Assignment:
In the copy, keep every line below as it is and leave out the pictures.

##########

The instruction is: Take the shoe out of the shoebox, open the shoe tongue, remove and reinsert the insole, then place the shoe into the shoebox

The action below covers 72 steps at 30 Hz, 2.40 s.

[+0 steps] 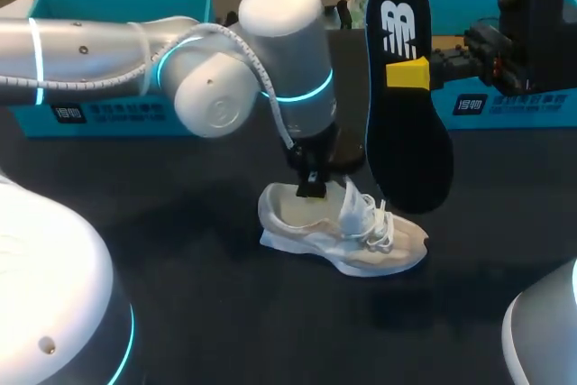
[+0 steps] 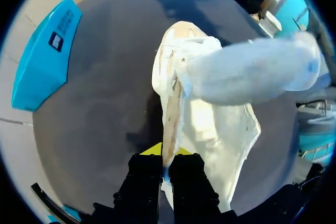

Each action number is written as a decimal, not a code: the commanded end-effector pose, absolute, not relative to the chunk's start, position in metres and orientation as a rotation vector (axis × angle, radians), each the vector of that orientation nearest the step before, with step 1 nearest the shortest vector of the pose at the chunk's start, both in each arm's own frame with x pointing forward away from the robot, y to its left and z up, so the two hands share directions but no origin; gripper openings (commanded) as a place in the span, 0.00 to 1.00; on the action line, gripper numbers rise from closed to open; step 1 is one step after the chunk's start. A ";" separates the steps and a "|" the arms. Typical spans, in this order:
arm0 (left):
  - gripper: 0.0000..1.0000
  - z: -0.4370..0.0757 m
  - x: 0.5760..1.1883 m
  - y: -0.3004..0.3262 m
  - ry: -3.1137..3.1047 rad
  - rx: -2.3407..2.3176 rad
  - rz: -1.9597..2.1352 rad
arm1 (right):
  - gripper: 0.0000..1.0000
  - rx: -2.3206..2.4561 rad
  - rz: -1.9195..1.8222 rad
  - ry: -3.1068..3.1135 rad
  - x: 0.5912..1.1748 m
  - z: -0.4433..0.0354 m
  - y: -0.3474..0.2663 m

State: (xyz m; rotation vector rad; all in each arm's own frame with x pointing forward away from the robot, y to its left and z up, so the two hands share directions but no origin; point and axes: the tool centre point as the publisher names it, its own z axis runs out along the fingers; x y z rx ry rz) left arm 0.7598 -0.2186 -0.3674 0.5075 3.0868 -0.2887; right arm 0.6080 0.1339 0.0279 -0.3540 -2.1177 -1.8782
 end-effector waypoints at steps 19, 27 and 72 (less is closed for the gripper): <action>0.00 -0.303 0.740 -0.186 2.802 1.042 -0.555 | 0.00 -0.352 -1.873 -2.119 0.610 0.028 0.136; 0.00 -0.301 0.739 -0.185 2.753 1.196 -0.531 | 0.00 -0.352 -1.873 -2.119 0.610 0.028 0.136; 0.00 -0.318 0.727 -0.189 2.467 2.104 -0.072 | 0.00 -0.352 -1.873 -2.119 0.610 0.028 0.136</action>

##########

Your solution:
The instruction is: Take the shoe out of the shoebox, open the shoe tongue, remove and reinsert the insole, then place the shoe into the shoebox

The action below covers 72 steps at 30 Hz, 2.40 s.

[+0 steps] 
[+0 steps] 

Each action number is written as a decimal, not a code: the commanded end-effector pose, absolute, not relative to the chunk's start, position in metres and orientation as a rotation vector (axis × angle, radians), each the vector of that orientation nearest the step before, with step 1 nearest the shortest vector of the pose at the chunk's start, both in each arm's own frame with x pointing forward away from the robot, y to its left and z up, so the two hands share directions but no origin; gripper openings (commanded) as a place in the span, 0.00 to 1.00; on the action line, gripper numbers rise from closed to open; step 1 is one step after the chunk's start. A ";" separates the steps and a "|" the arms. Typical spans, in this order:
arm0 (left):
  - gripper: 0.0000..1.0000
  - z: -0.4370..0.0757 m
  - x: 0.5760..1.1883 m
  - y: -0.3004..0.3262 m
  - ry: -3.1137..3.1047 rad
  - rx: -2.3407..2.3176 rad
  - rz: -1.9597..2.1352 rad
arm1 (right):
  - gripper: 0.0000..1.0000
  - rx: -2.3206..2.4561 rad
  - rz: -1.9195..1.8222 rad
  - ry: -3.1068..3.1135 rad
  - x: 0.5912..1.1748 m
  - z: -0.4433..0.0354 m
  - y: -0.3474..0.2663 m

State: (xyz m; rotation vector rad; all in each arm's own frame with x pointing forward away from the robot, y to its left and z up, so the two hands share directions but no origin; point and axes: the tool centre point as the publisher names it, its own z axis runs out along the fingers; x y z rx ry rz) left arm 0.7598 -0.2186 -0.3674 0.5075 3.0868 -0.2887; right arm 0.6080 0.1339 0.0279 -0.3540 -2.1177 -1.8782
 end-effector waypoints at steps 19, 27 and 72 (less is closed for the gripper): <action>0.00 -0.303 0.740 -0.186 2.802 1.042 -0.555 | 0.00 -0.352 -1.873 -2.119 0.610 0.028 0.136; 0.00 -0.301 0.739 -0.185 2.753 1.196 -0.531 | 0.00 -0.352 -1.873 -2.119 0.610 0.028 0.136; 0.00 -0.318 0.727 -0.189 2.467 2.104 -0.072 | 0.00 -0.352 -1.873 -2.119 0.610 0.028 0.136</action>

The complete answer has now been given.